→ Work request: All that is needed is the listing, transcribed exactly and in full.

***

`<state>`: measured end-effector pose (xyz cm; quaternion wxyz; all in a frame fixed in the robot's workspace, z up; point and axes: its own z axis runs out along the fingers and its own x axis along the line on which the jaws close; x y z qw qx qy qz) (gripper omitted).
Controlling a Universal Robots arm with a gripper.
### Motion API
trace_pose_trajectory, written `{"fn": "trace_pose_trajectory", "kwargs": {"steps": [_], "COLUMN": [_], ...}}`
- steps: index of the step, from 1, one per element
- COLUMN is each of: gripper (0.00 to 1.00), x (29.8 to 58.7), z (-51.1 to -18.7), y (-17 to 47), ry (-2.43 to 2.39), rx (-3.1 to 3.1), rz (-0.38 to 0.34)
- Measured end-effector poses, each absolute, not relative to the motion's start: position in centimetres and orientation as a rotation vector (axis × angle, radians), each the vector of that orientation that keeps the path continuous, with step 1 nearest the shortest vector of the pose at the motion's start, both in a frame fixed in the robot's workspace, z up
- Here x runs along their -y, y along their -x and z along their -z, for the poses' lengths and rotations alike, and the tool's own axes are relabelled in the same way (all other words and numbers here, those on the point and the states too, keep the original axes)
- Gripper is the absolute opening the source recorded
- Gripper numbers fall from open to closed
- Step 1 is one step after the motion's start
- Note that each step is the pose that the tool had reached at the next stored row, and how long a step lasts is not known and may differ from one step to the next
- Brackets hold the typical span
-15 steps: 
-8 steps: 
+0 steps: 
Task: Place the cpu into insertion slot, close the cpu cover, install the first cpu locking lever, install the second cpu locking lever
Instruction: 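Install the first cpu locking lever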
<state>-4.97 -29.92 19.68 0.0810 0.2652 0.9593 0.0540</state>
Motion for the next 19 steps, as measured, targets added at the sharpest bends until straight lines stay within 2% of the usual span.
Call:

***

→ Result:
`<state>`: measured end-effector pose (xyz cm; quaternion wxyz; all in a frame fixed in the robot's workspace, z up; point and axes: its own z axis runs out along the fingers and its own x axis along the line on which the jaws close; x y z qw qx qy qz) (gripper omitted).
Controlling a Universal Robots arm with a gripper.
### Motion API
trace_pose_trajectory, written `{"fn": "trace_pose_trajectory", "kwargs": {"steps": [_], "COLUMN": [_], ...}}`
- steps: index of the step, from 1, one per element
- COLUMN is each of: gripper (0.00 to 1.00), x (29.8 to 58.7), z (-51.1 to -18.7), y (-17 to 47), ry (-2.43 to 2.39), rx (-3.1 to 3.1), rz (-0.38 to 0.34)
- Measured end-effector poses, each absolute, not relative to the motion's start: position in centimetres and orientation as a rotation vector (axis × angle, radians), each the vector of that orientation that keeps the path continuous, with step 1 nearest the shortest vector of the pose at the motion's start, both in a frame fixed in the robot's workspace, z up
- Here x runs along their -y, y along their -x and z along their -z, for the poses' lengths and rotations alike, and the tool's own axes are relabelled in the same way (all other words and numbers here, those on the point and the states too, keep the original axes)
- Gripper is the absolute opening the source recorded
- Gripper numbers fall from open to closed
- Step 1 is one step after the motion's start
- Note that each step is the pose that the tool had reached at the next stored row, and how long a step lasts is not known and may differ from one step to the next
- Brackets hold the typical span
-15 steps: 
-8 steps: 
+0 steps: 
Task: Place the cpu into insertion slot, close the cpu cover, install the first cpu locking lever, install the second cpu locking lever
Instruction: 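Install the first cpu locking lever
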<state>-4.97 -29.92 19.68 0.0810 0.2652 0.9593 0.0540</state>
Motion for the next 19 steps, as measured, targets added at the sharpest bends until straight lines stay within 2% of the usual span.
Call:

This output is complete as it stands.